Fourth quarter revenues increased 26% to $151.9 million, compared to revenues in the fourth quarter of last year of $120.4 million. Net income was $11.9 million for the quarter, an increase of 65% compared to $7.2 million in the prior year. Diluted earnings per share grew 58% to $0.52, compared to $0.33 in the prior year. Backlog at the end of the year was approximately $30 million, compared to $32 million at the end of Q3 2011.
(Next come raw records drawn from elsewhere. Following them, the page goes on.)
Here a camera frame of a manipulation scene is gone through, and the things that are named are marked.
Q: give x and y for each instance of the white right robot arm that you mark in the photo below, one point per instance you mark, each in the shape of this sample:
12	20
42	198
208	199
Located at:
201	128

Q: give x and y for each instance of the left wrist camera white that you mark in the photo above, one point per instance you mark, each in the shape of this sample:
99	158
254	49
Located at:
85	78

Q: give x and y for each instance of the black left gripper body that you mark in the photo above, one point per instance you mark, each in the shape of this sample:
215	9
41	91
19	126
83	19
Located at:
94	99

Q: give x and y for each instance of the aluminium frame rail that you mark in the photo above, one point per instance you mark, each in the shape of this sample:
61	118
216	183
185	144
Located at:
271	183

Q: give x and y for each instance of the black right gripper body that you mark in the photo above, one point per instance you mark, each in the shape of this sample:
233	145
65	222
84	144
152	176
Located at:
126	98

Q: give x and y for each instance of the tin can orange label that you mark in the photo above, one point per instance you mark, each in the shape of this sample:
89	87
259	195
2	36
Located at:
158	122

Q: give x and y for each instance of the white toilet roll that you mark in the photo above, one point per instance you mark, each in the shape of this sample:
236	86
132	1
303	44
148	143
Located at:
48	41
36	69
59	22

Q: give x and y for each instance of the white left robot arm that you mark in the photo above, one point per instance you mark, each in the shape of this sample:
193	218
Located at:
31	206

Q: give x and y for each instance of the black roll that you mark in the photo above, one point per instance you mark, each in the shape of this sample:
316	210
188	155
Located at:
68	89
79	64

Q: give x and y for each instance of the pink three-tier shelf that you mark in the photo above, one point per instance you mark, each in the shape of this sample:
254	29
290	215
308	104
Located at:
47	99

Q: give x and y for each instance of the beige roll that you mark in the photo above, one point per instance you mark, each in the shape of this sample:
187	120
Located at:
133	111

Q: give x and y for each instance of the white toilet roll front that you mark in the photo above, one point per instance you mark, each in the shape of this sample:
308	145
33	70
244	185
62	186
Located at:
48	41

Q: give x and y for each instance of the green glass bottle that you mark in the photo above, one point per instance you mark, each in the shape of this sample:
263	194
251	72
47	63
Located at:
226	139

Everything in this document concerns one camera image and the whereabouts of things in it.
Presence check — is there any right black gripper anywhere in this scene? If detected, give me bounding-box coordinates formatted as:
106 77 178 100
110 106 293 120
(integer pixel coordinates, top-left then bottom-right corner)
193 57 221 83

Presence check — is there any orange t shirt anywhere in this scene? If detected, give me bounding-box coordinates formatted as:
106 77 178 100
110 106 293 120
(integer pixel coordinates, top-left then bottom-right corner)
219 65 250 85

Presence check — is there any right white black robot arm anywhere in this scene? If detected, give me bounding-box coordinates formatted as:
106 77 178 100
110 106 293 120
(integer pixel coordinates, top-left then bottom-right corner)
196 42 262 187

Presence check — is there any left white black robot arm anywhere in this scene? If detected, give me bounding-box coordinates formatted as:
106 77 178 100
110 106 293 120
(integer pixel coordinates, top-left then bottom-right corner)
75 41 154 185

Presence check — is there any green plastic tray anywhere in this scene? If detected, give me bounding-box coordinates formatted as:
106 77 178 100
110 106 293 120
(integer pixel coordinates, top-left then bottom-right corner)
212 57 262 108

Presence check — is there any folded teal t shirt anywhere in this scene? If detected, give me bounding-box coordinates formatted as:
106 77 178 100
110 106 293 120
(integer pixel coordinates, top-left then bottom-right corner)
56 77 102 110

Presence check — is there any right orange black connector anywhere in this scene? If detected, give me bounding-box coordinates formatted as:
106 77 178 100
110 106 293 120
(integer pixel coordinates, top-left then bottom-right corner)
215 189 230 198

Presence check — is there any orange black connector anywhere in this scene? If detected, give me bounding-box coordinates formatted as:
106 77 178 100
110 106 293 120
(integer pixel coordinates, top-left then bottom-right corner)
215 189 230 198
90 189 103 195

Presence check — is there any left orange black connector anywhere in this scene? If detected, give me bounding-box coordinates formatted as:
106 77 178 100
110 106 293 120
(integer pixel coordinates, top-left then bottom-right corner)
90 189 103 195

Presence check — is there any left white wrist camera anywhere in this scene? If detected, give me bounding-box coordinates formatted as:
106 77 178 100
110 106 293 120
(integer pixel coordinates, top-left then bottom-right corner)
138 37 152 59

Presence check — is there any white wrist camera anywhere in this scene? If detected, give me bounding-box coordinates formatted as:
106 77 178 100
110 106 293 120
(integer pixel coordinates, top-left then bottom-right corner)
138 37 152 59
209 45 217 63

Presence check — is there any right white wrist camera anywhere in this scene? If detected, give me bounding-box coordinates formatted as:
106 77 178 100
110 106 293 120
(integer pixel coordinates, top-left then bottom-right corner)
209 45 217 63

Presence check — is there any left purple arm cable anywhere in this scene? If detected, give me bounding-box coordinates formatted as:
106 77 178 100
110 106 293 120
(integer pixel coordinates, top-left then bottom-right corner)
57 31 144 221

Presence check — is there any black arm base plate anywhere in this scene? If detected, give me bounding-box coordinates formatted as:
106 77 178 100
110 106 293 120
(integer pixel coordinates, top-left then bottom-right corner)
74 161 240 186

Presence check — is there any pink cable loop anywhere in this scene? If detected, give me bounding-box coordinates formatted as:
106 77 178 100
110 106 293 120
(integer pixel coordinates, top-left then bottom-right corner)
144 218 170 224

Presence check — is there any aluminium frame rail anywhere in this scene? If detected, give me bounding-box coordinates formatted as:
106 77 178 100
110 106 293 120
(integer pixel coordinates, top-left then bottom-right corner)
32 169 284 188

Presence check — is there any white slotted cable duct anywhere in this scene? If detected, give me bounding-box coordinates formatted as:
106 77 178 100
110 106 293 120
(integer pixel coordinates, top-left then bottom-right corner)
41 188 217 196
Fourth quarter sales to the North American market were $83.5 million, an increase of 21% compared to $69.2 million for the prior-year period. Sales to the North American hospital market increased 31% to $46.2 million, compared to $35.2 million in the fourth quarter of last year. Excluding the U.S. Military, sales to the North American hospital market increased 28% to $33.5 million, compared to $26.3 million in the prior-year quarter. Sales to the U.S. Military were $12.7 million, an increase of $3.8 million, or 42% from the fourth quarter in the prior year. Sales to the North American pre-hospital market increased 10% to $37.3 million compared to $34.0 million in the same period last year. International sales increased 21% to $36.3 million, compared to $30.0 million in the fourth quarter last year. Total LifeVest revenues (which are excluded from geographic sales figures) increased 52% to $32.1 million. Total Temperature Management revenues grew 35% to $7.1 million, compared to $5.3 million in the fourth quarter last year. Total AutoPulse sales decreased 16% to $4.4 million, compared to $5.3 million in the same period of last year.
Gross margin for the fourth quarter was 58%, compared to 55% in the fourth quarter of fiscal 2010. The increase primarily reflected increased sales mix of higher margin LifeVest business and improved pricing in the North American core defibrillator business.
Commenting on the year, Richard A. Packer, Chief Executive Officer of ZOLL, stated, “2011 was a very strong year for ZOLL. Our annual revenues exceeded $520 million for the first time, making us the clear leader in the resuscitation market. We were particularly happy to outperform our bottom-line. The key revenue drivers included a strengthening of our core defibrillator business along with continued growth in both our LifeVest and Temperature Management businesses.”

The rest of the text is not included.